Why does this exist when nmap outputs a “.gnmap” which is greppable?  Well, because that isn’t very greppable! Is the answer. The “.gnmap” format uses one line per host which can include any number of services. It gets very messy to work with very quickly.

So what does “nmapgrepper.py” do ? It simply flips it so you get a port/service view instead of a host view. Like this:

nmapgrepper
Output of nmapgrepper.py

With one host that only has two services we do not have much to work with here. Imagine this blown up to an internal network which has thousands of internal services. You can use “grep” and “cut” very quickly to interact with this file format. Want to find all “http”services ?

nmap-grepper-2
Using grep to list only http services

A simple grep will give you all services that operate on plain-text HTTP.
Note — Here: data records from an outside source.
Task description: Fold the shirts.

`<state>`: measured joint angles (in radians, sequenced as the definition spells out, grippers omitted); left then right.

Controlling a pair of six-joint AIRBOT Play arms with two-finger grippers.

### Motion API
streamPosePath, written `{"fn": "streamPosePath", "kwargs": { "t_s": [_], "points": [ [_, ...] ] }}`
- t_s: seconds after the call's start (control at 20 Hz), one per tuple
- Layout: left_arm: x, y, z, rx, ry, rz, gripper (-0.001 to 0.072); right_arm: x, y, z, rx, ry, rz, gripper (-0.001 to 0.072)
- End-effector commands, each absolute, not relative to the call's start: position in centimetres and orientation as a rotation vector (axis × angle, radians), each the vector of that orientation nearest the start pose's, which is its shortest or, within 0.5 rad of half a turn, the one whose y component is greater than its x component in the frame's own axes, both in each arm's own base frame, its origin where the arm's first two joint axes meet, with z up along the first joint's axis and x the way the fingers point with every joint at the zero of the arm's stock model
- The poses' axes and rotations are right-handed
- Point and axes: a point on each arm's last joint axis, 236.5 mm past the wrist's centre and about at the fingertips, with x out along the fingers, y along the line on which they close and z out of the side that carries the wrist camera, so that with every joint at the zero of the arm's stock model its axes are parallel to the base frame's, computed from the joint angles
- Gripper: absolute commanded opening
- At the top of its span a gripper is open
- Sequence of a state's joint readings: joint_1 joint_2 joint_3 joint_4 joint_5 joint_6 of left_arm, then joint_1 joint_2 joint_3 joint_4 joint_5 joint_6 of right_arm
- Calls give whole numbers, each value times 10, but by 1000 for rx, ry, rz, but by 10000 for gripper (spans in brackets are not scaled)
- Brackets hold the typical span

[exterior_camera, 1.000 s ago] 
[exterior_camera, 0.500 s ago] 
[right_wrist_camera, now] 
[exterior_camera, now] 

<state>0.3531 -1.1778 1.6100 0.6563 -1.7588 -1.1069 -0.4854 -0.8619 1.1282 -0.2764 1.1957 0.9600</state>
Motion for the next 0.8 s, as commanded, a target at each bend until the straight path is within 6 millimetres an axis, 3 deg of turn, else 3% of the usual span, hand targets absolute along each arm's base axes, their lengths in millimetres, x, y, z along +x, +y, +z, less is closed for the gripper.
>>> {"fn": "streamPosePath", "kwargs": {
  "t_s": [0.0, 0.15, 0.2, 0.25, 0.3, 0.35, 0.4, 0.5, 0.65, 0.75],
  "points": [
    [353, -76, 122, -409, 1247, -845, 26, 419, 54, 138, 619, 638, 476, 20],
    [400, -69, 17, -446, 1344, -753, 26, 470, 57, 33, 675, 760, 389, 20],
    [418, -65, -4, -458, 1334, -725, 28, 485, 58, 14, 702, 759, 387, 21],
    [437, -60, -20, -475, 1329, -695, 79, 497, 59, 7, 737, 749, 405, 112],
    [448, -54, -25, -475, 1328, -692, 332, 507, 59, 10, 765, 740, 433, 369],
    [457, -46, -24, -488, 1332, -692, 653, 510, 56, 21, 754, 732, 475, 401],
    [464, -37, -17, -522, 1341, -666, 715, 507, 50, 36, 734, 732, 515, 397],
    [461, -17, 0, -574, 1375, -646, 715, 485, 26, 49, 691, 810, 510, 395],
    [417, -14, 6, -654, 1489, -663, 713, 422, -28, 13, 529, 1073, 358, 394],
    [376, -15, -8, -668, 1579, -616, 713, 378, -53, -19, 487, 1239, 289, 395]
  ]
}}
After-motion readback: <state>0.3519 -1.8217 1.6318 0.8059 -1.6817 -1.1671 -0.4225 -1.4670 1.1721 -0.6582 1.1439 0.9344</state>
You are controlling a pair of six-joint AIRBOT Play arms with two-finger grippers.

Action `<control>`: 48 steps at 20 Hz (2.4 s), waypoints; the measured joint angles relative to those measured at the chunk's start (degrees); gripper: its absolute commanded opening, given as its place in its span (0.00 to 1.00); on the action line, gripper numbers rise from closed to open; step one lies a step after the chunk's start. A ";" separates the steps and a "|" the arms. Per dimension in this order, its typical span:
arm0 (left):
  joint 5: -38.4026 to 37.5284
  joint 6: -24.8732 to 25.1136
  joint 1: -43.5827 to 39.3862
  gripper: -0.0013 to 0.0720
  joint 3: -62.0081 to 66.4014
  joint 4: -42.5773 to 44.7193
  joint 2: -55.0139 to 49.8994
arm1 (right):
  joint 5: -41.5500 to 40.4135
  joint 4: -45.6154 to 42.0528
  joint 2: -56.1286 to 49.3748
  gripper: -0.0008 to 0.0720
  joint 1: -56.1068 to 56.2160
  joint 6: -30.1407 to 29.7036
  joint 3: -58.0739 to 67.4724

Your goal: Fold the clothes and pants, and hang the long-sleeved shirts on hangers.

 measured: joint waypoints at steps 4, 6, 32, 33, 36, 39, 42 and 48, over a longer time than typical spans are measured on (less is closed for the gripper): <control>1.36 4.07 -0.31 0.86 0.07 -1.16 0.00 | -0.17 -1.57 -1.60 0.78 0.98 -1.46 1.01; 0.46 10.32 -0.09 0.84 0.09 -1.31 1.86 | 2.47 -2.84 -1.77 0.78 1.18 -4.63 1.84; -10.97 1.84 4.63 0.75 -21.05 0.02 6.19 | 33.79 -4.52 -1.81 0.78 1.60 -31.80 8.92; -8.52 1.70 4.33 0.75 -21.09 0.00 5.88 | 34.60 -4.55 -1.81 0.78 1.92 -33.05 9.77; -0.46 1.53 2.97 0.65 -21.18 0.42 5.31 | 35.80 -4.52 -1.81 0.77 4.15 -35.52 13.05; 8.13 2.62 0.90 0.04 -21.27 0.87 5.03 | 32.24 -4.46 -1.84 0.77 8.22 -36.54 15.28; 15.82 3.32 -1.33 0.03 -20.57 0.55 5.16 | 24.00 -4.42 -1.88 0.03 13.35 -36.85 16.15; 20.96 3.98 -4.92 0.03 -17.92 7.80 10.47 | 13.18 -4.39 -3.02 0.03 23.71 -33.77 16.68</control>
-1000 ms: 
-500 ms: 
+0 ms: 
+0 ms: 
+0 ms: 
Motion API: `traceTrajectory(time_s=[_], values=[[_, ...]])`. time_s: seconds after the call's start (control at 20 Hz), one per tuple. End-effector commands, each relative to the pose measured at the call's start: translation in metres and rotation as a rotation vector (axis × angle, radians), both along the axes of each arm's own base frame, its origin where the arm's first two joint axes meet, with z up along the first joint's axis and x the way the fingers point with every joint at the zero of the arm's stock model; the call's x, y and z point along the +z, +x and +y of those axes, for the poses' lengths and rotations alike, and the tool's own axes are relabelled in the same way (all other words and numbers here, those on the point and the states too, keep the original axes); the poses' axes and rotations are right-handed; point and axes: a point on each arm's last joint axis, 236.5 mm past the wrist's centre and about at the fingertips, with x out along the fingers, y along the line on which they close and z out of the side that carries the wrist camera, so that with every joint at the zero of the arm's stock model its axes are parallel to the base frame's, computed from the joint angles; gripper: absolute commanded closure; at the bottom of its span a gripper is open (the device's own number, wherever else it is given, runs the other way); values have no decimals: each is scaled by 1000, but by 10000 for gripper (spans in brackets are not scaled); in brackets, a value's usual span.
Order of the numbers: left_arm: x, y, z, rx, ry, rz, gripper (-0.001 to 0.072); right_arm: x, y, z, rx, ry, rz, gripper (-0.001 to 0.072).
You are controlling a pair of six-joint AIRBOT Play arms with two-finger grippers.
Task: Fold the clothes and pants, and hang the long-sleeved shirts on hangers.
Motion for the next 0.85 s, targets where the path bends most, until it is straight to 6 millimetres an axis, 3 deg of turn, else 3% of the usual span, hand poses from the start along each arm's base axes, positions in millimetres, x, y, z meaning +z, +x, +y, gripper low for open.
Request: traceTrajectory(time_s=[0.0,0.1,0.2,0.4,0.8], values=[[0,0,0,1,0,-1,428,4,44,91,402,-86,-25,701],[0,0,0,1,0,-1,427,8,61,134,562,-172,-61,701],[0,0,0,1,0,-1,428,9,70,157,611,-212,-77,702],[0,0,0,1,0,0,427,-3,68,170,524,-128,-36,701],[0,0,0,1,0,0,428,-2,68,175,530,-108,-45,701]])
Want to just store the IP addresses that have “http” ? Go for a cut mate, like this:

nmap-grepper-3
Using cut to display only the IP

There you go you can now  slice and dice an nmap scan to focus on particular services quickly. May no FTP service permit anonymous logins without you knowing about it.

When tackling a massive network I try to take a service approach first because a few common flaws will “get you in” most times. If that isn’t working flipping your attention to individual hosts that have some interesting services you can enumerate will often yield results.

If you want another coding challenge here then why not make “nmapgrepper.py” spit out this format instead:

<IP>:<HOSTNAME>:<OPERATING_SYSTEM>:<PORT>:<PROTOCOL>:<SERVICE>:<VERSION>:<EXTRA>

That means more opportunities for greppability. Find me all things running Microsoft Server 2008? Show me any host with “dev” or “test” in the hostname? These are things you will be able to answer if you do.

Note: you can achieve the same effect with metasploit if you have enabled the Postgres database. Your reading for that is 100% this URL:

https://www.offensive-security.com/metasploit-unleashed/using-databases/

I don’t claim nmapgrepper is better. It is just sometimes fun to roll your own to know more.